(What is being asked): Exact copy, pictures excluded: the lines from the one containing "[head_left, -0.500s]" to the end of the listing.

(Available data):

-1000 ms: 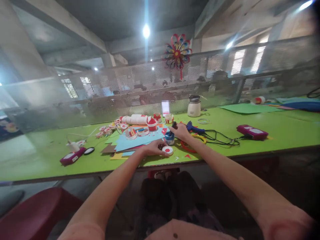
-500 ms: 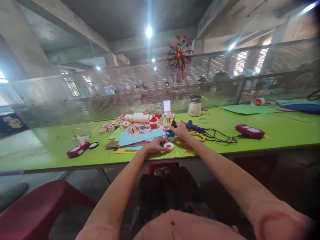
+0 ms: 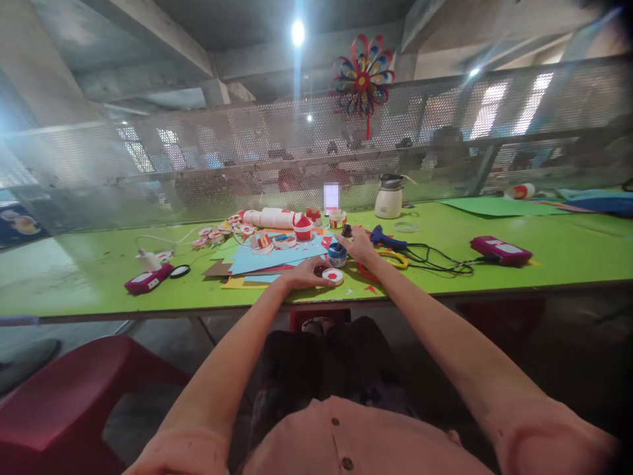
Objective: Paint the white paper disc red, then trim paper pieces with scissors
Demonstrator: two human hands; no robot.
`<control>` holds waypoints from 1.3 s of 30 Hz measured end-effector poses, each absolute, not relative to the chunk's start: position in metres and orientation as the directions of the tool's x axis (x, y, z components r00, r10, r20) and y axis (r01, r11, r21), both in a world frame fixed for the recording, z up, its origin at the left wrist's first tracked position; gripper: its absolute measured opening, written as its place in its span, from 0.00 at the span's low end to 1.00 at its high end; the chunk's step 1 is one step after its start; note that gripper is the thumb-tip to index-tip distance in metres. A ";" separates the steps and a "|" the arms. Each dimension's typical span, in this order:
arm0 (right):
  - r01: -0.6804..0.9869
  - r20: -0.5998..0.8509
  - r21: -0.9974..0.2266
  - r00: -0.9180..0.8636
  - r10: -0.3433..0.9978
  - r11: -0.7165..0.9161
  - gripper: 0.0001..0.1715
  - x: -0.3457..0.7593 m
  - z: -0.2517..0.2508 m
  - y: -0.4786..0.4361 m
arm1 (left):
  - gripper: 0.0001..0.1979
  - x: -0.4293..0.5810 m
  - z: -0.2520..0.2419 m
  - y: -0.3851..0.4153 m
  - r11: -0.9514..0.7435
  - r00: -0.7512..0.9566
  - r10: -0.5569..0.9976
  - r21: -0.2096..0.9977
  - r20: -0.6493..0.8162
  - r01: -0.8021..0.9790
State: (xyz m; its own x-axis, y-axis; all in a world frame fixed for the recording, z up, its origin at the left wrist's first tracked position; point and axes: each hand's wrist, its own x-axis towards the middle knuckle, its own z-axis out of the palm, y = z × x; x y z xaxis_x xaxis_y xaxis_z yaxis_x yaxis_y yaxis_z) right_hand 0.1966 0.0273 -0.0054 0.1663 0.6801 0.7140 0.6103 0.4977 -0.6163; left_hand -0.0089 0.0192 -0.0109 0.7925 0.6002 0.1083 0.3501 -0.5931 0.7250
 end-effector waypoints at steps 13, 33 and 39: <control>0.243 0.585 -0.803 0.500 0.639 0.544 0.28 0.210 0.011 0.013 | 0.27 -0.009 -0.008 0.014 -0.555 0.785 0.612 0.761 0.101 0.335; 0.115 0.471 -0.876 0.412 0.780 0.469 0.15 0.179 -0.005 -0.022 | 0.26 -0.008 -0.013 0.019 -0.536 0.770 0.629 0.777 0.107 0.330; 0.266 0.545 -0.836 0.293 0.785 0.481 0.15 0.172 -0.012 -0.031 | 0.26 -0.009 -0.008 0.016 -0.579 0.760 0.638 0.727 0.124 0.368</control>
State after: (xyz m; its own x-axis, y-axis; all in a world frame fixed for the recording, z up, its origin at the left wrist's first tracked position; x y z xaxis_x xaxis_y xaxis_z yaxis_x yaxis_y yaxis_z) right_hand 0.1720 -0.0309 -0.0117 0.2935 0.7853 0.5452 0.2657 0.4808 -0.8356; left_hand -0.0088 0.0164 -0.0085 0.7602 0.6378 0.1238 0.3677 -0.5794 0.7274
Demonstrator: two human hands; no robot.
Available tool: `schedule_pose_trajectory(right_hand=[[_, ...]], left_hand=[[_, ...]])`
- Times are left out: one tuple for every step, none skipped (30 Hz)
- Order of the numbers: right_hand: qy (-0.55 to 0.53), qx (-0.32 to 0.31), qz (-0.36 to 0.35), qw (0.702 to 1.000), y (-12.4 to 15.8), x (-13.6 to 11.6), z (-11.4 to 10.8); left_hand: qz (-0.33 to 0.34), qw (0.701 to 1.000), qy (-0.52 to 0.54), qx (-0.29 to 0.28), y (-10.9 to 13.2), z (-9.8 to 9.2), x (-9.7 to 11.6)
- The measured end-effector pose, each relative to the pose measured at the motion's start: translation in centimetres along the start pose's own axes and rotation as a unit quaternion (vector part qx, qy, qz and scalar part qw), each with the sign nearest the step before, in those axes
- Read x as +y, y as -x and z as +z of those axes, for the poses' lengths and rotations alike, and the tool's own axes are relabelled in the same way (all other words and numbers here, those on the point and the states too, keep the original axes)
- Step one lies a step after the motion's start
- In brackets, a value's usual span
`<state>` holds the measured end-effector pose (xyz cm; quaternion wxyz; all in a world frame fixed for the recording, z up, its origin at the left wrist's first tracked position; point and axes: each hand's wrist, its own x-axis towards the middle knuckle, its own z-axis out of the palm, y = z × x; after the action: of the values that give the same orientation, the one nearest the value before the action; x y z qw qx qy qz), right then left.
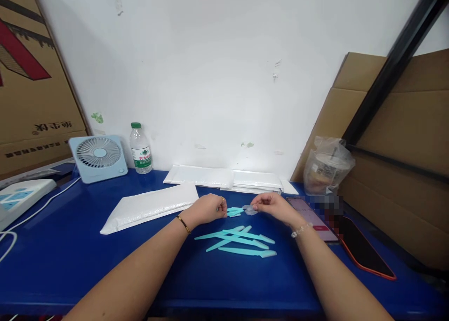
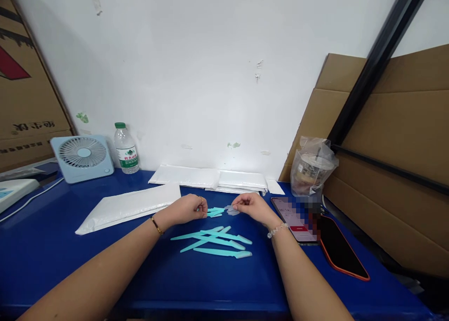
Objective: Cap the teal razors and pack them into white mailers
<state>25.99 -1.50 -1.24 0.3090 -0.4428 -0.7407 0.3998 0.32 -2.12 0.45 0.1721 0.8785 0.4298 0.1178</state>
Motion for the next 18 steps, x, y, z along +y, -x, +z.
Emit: schedule_pose_trajectory(right_hand=[[0.029,0.008,0.001,1.0,0.1,0.2,-0.4],[0.061,0.017,-0.002,0.998,0.2,0.2,-0.6],[0.086,0.024,-0.009,0.996,0.3,0.1,-0.6],[0.102,0.028,-0.021,0.994,0.4,-0.1,-0.5],[0.111,0.024,-0.035,0.993,0.6,-0.4,-0.3],[0.117,0.007,-0.05,0.992,0.7,-0.8,0.0],[0.126,-0.019,-0.062,0.99,0.9,-1.2,0.2],[0.142,-0.051,-0.073,0.986,1.0,-1.6,0.5],[0.166,-0.081,-0.082,0.979,1.2,-1.9,0.7],[0.194,-0.105,-0.087,0.972,1.3,-2.1,0.9],[0.221,-0.122,-0.087,0.964,1.3,-2.3,1.0],[0.243,-0.13,-0.086,0.957,1.4,-2.4,1.1],[0.257,-0.133,-0.085,0.953,1.4,-2.4,1.1],[0.262,-0.134,-0.085,0.952,1.4,-2.4,1.1],[0.258,-0.133,-0.086,0.953,1.4,-2.3,1.0],[0.248,-0.129,-0.088,0.956,1.3,-2.2,0.9],[0.234,-0.121,-0.09,0.96,1.3,-2.2,0.8],[0.219,-0.109,-0.091,0.965,1.3,-2.2,0.8]], left_hand=[[0.005,1.0,-0.007,0.007,0.0,0.1,-0.2],[0.013,1.0,-0.013,0.02,0.0,0.2,-0.5],[0.019,0.999,-0.018,0.036,-0.1,0.3,-0.7],[0.023,0.998,-0.02,0.049,-0.1,0.4,-1.0],[0.025,0.998,-0.018,0.053,-0.2,0.5,-1.2],[0.026,0.998,-0.014,0.048,-0.3,0.7,-1.4],[0.028,0.999,-0.008,0.036,-0.3,0.8,-1.6],[0.031,0.999,-0.001,0.023,-0.4,0.9,-1.7],[0.034,0.999,0.003,0.017,-0.4,0.9,-1.7],[0.036,0.999,0.006,0.02,-0.4,0.9,-1.7],[0.037,0.999,0.01,0.029,-0.4,0.8,-1.5],[0.038,0.998,0.018,0.039,-0.3,0.8,-1.3],[0.041,0.998,0.03,0.045,-0.2,0.7,-1.0],[0.044,0.997,0.046,0.044,-0.1,0.6,-0.7],[0.046,0.996,0.065,0.034,0.0,0.5,-0.3],[0.048,0.995,0.082,0.018,0.1,0.4,0.1],[0.048,0.994,0.094,0.0,0.2,0.3,0.4],[0.047,0.994,0.101,-0.017,0.3,0.3,0.7]])
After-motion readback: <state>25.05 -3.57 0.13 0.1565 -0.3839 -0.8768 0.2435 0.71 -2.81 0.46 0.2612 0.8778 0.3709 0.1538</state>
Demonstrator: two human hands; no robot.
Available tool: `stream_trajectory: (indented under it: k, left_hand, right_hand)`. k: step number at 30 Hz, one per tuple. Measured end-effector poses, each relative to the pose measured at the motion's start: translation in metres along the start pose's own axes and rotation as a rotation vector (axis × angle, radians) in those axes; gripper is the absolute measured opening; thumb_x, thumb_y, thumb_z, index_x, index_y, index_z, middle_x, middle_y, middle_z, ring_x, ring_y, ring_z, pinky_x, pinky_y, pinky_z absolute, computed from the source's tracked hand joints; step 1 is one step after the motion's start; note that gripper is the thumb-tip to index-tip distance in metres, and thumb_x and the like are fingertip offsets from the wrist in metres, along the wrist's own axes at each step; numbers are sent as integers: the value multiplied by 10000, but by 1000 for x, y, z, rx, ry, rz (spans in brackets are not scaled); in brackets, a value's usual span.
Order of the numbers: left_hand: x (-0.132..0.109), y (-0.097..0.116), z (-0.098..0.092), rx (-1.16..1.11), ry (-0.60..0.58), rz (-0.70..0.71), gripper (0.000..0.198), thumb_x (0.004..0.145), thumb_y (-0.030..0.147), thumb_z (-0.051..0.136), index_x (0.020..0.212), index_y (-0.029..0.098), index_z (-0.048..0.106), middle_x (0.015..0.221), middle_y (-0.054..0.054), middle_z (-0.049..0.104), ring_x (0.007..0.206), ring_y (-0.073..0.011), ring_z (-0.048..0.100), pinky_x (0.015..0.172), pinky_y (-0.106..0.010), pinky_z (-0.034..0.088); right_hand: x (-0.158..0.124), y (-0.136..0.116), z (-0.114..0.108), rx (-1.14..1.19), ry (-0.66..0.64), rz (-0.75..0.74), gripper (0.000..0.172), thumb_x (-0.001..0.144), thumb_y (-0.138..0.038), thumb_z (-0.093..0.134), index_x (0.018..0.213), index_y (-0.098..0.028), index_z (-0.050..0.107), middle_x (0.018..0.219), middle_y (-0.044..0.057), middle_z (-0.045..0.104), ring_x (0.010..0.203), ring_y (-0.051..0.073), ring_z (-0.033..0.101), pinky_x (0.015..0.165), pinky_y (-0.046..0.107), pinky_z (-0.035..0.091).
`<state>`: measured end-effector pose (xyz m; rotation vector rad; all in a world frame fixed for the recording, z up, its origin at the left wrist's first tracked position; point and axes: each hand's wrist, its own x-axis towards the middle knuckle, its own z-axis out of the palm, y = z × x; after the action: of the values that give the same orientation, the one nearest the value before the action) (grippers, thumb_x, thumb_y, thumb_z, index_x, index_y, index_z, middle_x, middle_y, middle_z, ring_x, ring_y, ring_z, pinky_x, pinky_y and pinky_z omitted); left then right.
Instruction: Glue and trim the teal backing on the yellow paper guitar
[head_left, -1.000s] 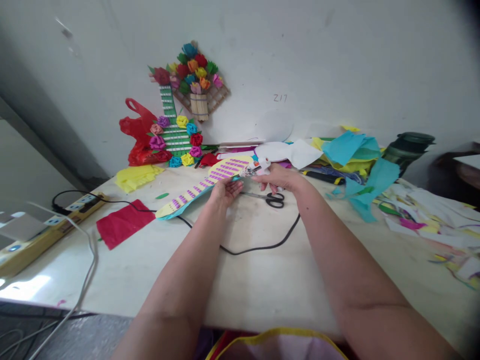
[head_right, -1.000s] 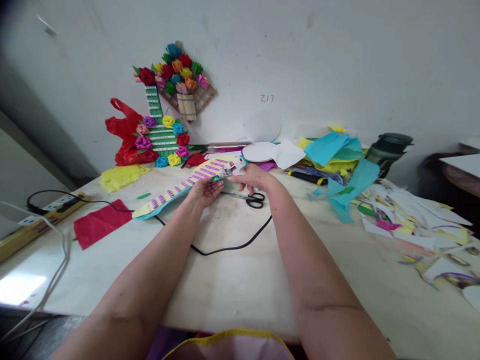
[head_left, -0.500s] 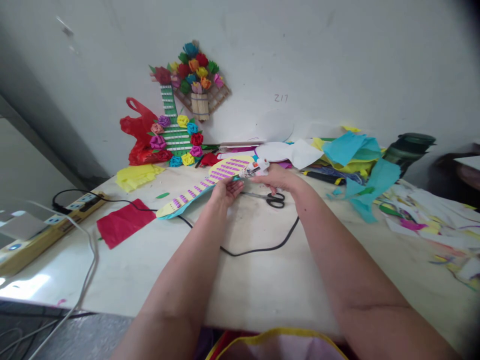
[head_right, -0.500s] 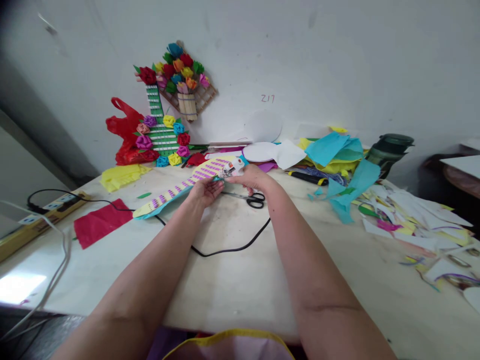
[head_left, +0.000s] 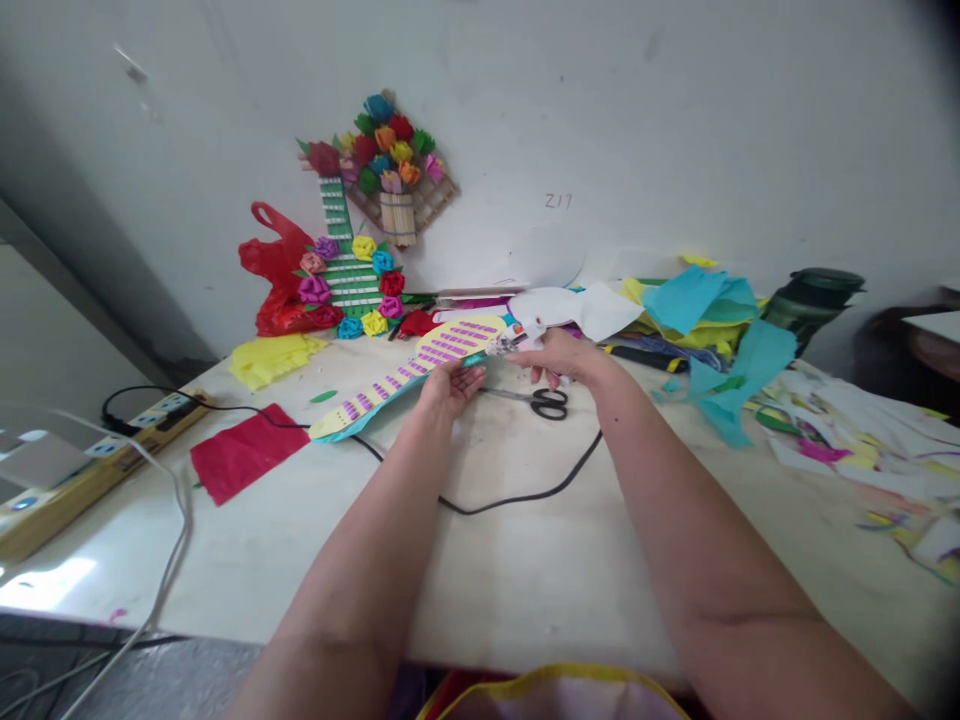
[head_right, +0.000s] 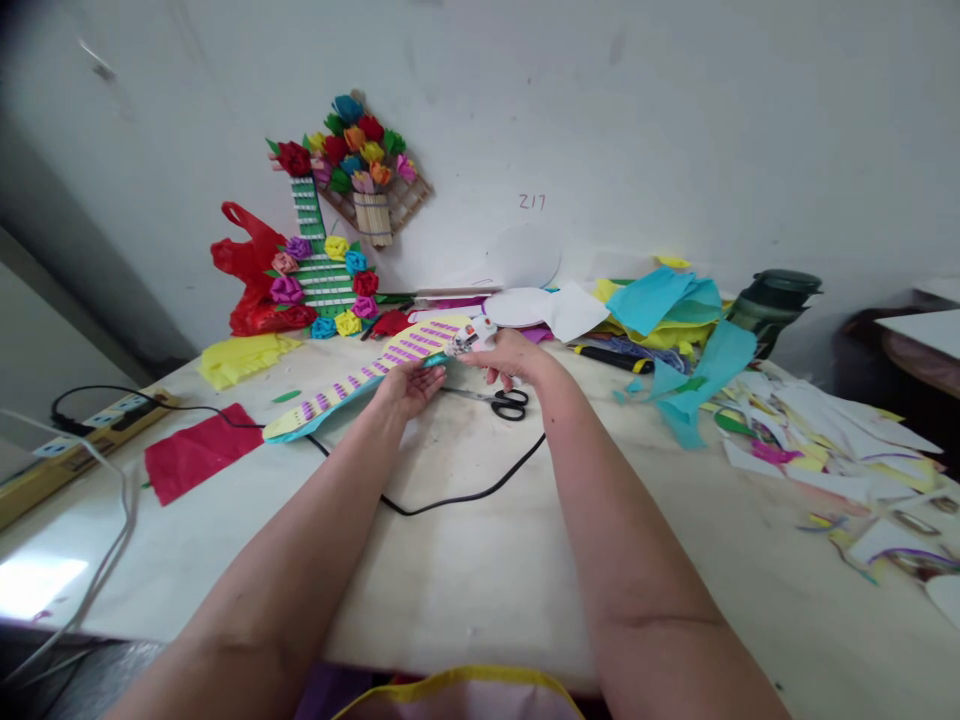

(Exercise response):
[head_left, -0.500s] 
[head_right, -0.500s] 
[head_left, +0.000s] 
[head_right, +0.000s] 

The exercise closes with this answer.